NP circulation in the bloodstream is usually studied through drawing blood samples and measuring the nanoagents content. "The problem of such techniques is that particles are often cleared from the bloodstream within mere minutes so the researcher is only able to take two or three blood samples, which is insufficient for the analysis," commented study co-author Maxim Nikitin, who heads the Nanobiotechnology Lab at MIPT.
Apart from that, repeated blood drawing is stressful for the organism and may indirectly affect particle circulation. The new noninvasive methods of monitoring particle activity in vivo are therefore crucial for the development of nanomedicine.
The researchers used the magnetic particle quantification (MPQ) method developed by them to take noninvasive measurements of the blood particle kinetics. Mice or rabbits' tails were placed into the detection coil of the MPQ reader, then the animals were injected with the nanoparticles, and the NP concentration in their tail veins and arteries was monitored in real time. This technology may be used with humans as well, e. g., via hands or fingertips placed into the detection coil.
The new method offers a noninvasive way of obtaining unique information on particle kinetics that is also simpler than the traditional approaches. It enables further exploration of what might influence particle behavior in the animals' bloodstream.
The researchers investigated three groups of factors including the particle physic-chemical properties, the particularities of their administration, and the state of the animal's body. The smaller-sized negatively charged NP injected in higher doses remained in the bloodstream longer. It has also been found that if particles are injected into blood repeatedly, the circulation of subsequent particle doses becomes significantly prolonged.
"There are similar cases in clinical practice when a patient is initially injected with nanoparticle MRI contrast agents (magnetic particles) and then with the therapeutic NP such as liposomes carrying drugs. We have shown that particles can affect each other, which may influence the treatment," said the study's author, Ivan Zelepukin, a researcher at the Russian Academy of Sciences Institute of Bioorganic Chemistry and MIPT.
What appeared to be one of the key aspects was the NP-injected organism's state. For instance, the particle circulation could significantly vary among mice of different genetic strains. Notably, this difference was evident only for small 50-nanometer particles but not for bigger nanoagents. Besides, if the animal had a large tumor, small NP were eliminated from the blood more rapidly; the larger the cancer tumor was, the less time the blood clearance took.
The researchers assume this may be linked to dynamic changes in the immune system and its increased ability to recognize foreign matter in response to pathology. These findings draw attention to the importance of considering the impact of the organism's condition on the effectiveness of nanoparticles in designing the optimal nanodrugs—an aspect that has traditionally been ignored.

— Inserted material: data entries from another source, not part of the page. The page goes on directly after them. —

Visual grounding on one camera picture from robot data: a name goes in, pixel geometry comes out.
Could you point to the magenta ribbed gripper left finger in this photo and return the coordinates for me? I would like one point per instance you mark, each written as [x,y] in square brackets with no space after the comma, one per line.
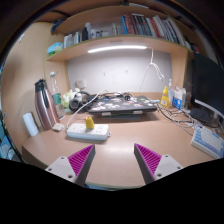
[74,168]

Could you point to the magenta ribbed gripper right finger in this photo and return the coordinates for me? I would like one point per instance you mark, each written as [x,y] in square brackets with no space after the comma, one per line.
[154,166]

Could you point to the yellow charger plug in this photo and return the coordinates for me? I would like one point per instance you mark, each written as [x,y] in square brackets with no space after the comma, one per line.
[89,123]

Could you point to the white power strip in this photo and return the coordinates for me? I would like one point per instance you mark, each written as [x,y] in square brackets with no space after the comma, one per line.
[99,132]

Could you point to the small beige eraser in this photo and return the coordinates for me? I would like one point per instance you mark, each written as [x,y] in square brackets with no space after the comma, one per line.
[58,127]

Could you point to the white and blue keyboard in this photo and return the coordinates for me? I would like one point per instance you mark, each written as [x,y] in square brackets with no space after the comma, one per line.
[208,142]

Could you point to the white paper roll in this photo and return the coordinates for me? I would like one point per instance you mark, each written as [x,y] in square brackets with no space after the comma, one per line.
[30,124]

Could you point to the pink thermos with black lid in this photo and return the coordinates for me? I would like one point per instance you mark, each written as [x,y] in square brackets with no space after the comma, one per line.
[44,105]

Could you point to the yellow glue bottle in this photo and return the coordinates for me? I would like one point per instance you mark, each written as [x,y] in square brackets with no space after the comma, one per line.
[165,98]

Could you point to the black over-ear headphones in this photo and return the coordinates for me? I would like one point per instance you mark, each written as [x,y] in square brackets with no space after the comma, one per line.
[79,100]

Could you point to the black laptop with stickers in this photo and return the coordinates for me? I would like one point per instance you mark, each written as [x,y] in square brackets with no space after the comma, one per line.
[110,106]

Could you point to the clear plastic water bottle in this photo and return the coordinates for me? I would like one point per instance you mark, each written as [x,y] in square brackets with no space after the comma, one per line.
[56,94]

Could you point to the blue and white box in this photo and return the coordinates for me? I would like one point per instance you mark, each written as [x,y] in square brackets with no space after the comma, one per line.
[179,98]

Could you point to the clear hand sanitizer bottle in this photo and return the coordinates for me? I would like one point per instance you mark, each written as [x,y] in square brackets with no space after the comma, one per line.
[170,92]

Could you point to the black computer monitor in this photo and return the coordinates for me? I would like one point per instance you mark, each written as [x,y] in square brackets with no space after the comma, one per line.
[207,94]

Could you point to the teal tissue pack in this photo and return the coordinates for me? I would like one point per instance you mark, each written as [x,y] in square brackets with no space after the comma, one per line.
[55,48]

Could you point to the white LED light bar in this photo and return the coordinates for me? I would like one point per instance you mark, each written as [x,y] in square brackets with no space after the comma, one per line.
[117,48]

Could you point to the white bottles on shelf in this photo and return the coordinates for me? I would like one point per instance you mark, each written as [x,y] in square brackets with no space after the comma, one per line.
[87,33]

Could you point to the row of books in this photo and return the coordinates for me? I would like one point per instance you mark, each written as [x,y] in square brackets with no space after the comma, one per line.
[138,24]

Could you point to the wooden wall shelf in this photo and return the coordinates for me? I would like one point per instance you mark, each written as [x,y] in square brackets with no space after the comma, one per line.
[110,14]

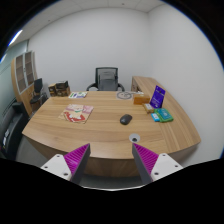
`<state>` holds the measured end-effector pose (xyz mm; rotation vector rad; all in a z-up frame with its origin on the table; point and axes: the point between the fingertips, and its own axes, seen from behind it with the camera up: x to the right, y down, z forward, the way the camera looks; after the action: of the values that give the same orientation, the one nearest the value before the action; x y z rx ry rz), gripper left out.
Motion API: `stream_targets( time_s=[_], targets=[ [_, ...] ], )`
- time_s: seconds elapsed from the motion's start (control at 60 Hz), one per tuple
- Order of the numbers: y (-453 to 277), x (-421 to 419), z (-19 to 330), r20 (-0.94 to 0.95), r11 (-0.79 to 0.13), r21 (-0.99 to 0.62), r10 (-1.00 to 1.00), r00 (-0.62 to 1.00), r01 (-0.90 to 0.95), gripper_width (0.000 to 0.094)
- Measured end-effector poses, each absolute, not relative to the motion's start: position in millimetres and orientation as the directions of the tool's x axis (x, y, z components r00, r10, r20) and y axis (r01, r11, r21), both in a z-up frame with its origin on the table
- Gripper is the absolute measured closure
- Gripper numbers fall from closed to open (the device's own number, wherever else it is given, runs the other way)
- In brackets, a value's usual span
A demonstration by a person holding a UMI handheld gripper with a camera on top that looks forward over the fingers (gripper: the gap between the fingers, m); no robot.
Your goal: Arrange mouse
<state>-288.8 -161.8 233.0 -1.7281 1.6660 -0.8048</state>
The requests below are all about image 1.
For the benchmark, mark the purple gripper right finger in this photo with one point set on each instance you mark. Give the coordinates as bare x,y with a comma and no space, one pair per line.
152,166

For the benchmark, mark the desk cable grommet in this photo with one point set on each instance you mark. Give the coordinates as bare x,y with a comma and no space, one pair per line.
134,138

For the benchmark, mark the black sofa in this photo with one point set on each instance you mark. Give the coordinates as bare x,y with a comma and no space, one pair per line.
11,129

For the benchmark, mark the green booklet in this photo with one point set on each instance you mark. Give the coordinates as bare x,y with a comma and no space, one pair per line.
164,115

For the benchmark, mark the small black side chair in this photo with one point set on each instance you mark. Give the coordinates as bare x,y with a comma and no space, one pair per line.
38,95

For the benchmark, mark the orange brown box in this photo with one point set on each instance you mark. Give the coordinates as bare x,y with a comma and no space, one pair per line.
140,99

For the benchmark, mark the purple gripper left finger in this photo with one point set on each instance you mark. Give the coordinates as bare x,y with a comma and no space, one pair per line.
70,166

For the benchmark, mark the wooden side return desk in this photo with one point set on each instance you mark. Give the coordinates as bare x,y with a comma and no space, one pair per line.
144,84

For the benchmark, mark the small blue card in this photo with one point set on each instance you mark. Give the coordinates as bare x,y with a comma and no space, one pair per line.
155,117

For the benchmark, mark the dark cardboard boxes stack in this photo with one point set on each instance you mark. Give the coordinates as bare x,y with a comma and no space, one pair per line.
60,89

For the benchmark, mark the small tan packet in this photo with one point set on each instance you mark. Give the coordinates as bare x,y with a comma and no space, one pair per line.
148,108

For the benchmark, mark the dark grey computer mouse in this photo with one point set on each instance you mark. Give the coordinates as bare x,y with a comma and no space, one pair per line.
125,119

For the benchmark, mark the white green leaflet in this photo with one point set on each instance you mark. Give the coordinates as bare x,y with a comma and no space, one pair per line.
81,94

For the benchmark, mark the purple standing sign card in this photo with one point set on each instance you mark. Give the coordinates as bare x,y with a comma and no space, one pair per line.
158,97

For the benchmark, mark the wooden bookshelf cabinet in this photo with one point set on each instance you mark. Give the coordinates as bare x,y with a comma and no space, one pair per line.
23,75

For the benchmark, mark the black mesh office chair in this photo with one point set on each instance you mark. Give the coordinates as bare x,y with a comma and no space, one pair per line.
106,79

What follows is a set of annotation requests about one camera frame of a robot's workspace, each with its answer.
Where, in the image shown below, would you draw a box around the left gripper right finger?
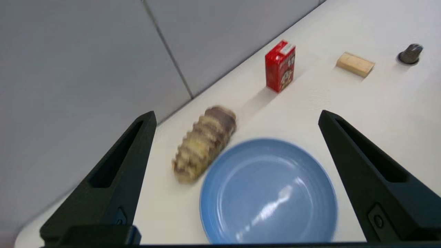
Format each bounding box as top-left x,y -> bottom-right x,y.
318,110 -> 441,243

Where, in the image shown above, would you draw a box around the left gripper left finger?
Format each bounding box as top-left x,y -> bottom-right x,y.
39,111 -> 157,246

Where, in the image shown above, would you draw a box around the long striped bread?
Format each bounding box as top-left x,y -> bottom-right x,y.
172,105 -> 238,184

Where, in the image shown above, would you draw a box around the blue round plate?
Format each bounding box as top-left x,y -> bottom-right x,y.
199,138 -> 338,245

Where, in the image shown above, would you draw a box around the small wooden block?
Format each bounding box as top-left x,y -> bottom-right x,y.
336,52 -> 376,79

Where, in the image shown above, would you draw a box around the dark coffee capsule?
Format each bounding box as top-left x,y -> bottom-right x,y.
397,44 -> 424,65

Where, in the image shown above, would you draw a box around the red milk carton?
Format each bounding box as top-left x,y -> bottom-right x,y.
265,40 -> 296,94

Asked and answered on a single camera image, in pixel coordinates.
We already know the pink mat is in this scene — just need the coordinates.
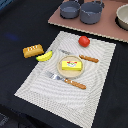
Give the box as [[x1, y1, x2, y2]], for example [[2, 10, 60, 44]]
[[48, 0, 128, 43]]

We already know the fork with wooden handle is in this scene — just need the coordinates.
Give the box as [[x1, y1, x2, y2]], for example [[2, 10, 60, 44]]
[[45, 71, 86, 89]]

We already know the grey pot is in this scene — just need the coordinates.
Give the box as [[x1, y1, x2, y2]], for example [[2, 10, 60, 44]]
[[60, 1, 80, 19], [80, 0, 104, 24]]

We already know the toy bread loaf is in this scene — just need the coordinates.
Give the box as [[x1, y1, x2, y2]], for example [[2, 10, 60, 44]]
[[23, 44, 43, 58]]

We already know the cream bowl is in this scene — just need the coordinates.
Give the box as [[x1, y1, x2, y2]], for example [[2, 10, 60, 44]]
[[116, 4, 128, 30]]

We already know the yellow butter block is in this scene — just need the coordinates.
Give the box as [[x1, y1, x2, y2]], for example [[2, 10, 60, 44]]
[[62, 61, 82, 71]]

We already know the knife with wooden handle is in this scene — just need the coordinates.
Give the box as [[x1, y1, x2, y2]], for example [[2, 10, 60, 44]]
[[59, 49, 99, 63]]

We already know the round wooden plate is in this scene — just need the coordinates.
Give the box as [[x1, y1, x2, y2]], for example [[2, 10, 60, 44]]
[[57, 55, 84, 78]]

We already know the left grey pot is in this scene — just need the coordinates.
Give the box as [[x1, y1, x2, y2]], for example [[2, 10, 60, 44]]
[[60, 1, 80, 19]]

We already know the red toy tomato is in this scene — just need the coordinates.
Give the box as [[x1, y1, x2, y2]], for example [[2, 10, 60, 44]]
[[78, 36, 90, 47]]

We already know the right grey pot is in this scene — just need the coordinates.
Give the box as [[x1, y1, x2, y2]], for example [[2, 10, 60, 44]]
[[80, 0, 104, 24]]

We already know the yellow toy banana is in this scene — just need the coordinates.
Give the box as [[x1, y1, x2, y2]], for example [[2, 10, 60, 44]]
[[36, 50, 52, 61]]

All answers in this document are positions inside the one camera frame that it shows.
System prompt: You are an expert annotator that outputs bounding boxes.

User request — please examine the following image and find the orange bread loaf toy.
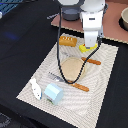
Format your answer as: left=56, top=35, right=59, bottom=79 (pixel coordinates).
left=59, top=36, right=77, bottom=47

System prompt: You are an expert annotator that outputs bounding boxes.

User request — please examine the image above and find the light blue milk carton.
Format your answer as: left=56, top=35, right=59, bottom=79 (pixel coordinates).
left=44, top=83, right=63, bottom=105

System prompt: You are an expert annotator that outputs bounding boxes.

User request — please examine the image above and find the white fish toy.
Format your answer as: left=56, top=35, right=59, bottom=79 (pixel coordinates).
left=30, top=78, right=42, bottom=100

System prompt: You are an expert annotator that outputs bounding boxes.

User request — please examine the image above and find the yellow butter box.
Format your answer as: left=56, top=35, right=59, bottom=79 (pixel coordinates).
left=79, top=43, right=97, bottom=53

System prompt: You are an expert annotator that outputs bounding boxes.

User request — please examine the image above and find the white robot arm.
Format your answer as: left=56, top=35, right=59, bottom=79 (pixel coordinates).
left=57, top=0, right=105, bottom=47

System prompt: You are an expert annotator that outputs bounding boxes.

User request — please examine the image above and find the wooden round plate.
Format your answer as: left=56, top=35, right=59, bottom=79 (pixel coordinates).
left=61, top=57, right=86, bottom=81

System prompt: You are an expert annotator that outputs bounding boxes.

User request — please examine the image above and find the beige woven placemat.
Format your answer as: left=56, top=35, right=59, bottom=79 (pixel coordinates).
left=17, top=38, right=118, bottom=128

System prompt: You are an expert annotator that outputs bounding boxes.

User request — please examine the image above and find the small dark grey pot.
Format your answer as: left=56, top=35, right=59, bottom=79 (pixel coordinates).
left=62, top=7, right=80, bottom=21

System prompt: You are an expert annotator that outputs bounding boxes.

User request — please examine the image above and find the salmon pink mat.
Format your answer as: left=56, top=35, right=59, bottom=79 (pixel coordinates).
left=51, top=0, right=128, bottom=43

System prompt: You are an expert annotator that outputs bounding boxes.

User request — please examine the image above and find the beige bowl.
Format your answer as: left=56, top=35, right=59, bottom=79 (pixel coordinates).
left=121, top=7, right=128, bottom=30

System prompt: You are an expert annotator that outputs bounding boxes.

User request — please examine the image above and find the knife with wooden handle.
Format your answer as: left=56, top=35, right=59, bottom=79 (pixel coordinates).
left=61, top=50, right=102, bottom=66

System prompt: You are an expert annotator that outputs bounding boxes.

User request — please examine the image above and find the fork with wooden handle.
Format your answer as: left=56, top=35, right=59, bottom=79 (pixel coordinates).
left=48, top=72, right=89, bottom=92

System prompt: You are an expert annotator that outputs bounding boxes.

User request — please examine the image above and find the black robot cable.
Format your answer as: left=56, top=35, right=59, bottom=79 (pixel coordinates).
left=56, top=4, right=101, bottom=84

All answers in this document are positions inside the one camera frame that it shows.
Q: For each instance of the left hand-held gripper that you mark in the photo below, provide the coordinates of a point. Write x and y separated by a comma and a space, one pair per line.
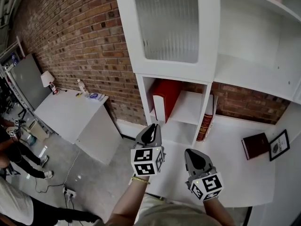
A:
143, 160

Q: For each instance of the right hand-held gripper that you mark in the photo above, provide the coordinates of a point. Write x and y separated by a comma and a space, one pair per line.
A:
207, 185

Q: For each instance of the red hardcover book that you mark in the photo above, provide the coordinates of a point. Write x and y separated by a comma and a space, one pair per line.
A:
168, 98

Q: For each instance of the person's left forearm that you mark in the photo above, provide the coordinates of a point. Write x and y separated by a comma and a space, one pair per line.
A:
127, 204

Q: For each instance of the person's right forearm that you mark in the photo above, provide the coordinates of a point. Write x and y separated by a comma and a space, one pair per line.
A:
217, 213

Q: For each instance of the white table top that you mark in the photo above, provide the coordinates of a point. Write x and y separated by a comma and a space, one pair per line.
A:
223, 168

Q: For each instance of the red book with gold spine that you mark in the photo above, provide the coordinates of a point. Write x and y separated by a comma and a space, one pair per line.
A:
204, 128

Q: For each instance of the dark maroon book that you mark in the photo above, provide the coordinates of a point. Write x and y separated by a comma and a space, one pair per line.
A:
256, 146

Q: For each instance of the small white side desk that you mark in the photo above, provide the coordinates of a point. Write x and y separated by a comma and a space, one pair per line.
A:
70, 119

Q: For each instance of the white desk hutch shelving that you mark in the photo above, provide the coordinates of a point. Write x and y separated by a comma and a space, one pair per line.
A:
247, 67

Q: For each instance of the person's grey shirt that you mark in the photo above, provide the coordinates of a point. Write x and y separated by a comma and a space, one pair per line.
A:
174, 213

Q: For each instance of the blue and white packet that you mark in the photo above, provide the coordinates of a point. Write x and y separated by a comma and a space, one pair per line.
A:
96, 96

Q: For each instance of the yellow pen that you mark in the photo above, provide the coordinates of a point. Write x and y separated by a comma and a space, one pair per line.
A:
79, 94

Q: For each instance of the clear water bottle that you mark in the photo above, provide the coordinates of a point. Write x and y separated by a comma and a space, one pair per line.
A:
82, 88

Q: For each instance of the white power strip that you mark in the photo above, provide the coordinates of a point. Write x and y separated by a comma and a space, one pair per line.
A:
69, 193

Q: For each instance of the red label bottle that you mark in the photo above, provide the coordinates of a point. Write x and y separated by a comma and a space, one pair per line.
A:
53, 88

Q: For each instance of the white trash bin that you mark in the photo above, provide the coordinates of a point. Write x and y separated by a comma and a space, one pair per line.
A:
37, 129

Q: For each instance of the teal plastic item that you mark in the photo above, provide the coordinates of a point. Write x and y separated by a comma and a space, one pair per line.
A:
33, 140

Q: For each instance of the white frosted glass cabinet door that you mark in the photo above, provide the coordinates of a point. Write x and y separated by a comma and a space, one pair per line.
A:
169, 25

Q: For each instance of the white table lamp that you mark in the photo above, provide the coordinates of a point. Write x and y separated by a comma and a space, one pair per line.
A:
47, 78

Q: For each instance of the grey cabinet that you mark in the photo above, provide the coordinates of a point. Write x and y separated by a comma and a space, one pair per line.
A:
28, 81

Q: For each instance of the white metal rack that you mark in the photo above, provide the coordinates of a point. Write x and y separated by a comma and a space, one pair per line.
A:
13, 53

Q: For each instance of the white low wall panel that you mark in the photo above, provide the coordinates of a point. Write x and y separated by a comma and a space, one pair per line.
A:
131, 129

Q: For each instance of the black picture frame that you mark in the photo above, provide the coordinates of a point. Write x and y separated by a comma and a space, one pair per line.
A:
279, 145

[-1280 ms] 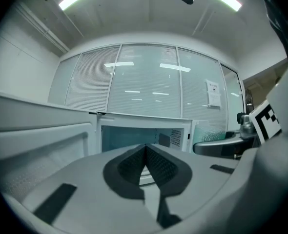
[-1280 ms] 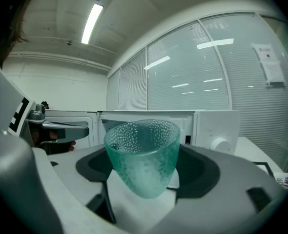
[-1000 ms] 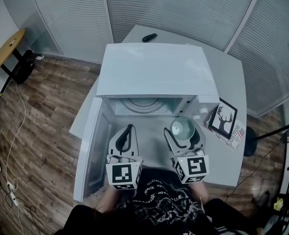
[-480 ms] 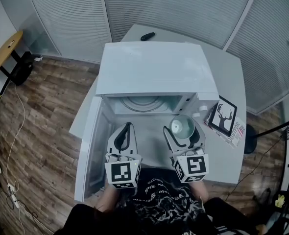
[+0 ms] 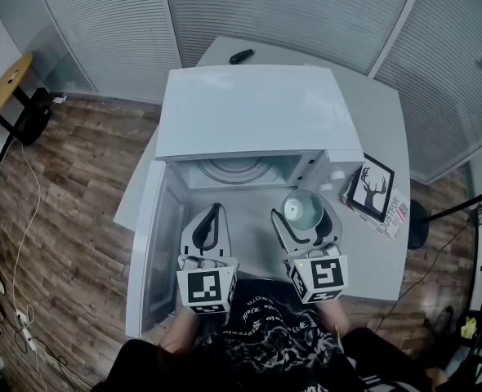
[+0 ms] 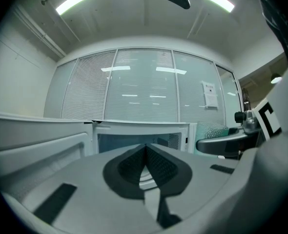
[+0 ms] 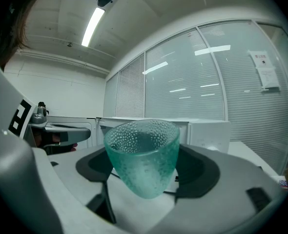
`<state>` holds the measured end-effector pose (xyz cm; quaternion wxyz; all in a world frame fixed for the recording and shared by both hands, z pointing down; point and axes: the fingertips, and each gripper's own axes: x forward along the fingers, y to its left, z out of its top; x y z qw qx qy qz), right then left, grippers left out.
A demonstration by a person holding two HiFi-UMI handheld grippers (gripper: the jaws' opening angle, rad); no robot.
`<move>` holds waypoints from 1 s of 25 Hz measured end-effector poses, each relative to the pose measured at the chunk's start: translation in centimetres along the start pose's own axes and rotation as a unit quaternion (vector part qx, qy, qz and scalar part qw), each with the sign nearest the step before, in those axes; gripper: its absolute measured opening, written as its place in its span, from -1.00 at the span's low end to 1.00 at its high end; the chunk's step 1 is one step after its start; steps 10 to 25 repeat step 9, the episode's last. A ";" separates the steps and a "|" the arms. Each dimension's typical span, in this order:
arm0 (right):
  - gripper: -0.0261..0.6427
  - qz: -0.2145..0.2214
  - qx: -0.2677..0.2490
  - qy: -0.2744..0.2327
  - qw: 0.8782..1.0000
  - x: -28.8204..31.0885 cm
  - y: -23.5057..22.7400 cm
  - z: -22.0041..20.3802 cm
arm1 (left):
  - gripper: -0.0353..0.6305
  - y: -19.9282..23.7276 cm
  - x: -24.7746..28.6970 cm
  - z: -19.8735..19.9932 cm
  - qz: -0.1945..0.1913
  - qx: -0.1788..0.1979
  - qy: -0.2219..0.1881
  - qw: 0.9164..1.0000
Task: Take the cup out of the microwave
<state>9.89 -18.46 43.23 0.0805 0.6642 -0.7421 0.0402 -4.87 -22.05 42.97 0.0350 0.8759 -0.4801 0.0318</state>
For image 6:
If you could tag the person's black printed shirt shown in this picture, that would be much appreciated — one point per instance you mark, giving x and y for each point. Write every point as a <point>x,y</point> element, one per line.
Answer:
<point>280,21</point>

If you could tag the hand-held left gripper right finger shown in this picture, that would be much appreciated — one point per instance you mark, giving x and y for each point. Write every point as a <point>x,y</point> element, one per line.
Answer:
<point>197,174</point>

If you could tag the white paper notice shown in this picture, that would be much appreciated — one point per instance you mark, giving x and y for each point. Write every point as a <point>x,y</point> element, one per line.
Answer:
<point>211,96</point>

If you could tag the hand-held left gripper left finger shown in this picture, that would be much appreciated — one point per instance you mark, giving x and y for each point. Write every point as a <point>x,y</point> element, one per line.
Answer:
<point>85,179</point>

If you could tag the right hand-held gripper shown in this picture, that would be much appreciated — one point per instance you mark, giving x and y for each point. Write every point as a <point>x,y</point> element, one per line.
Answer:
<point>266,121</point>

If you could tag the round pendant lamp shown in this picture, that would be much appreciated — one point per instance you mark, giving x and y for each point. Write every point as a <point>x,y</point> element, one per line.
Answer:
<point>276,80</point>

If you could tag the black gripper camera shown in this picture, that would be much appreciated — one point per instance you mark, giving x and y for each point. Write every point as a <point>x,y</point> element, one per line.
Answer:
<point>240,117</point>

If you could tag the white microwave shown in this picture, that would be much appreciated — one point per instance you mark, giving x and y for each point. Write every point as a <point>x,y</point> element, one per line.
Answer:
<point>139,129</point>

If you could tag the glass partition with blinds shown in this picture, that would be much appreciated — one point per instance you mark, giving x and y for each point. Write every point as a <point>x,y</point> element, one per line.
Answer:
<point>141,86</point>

"This is the first time such a comprehensive study of NP with extremely high clearance rate has been carried out. It would have been impossible without the methodology that is being developed at the General Physics Institute of RAS. The MPQ technique combines high sensitivity, high time resolution, and quantitative accuracy. Apart from that, it is noninvasive and it enables detection of NP content almost in real time," said Petr Nikitin, a co-author of the study and the head of the Biophotonics Lab at the General Physics Institute of RAS.
"Our method allowed us to detect new circulation patterns and obtain a great amount of valuable information. For example, we have found out that animals had different particle dynamics depending on their immune status, presence of tumors, etc. Meanwhile, the advanced methodology required much fewer animals for the study. This is essential not only in terms of time and finances but also the ethics of animals' treatment in line with the principle of the 3Rs (Replacement, Reduction and Refinement). We assume that a deeper understanding of the underlying mechanisms may considerably facilitate the rational design of nanomaterials with advanced surface functionality and superior pharmacokinetics for the next generation diagnostics and therapeutics."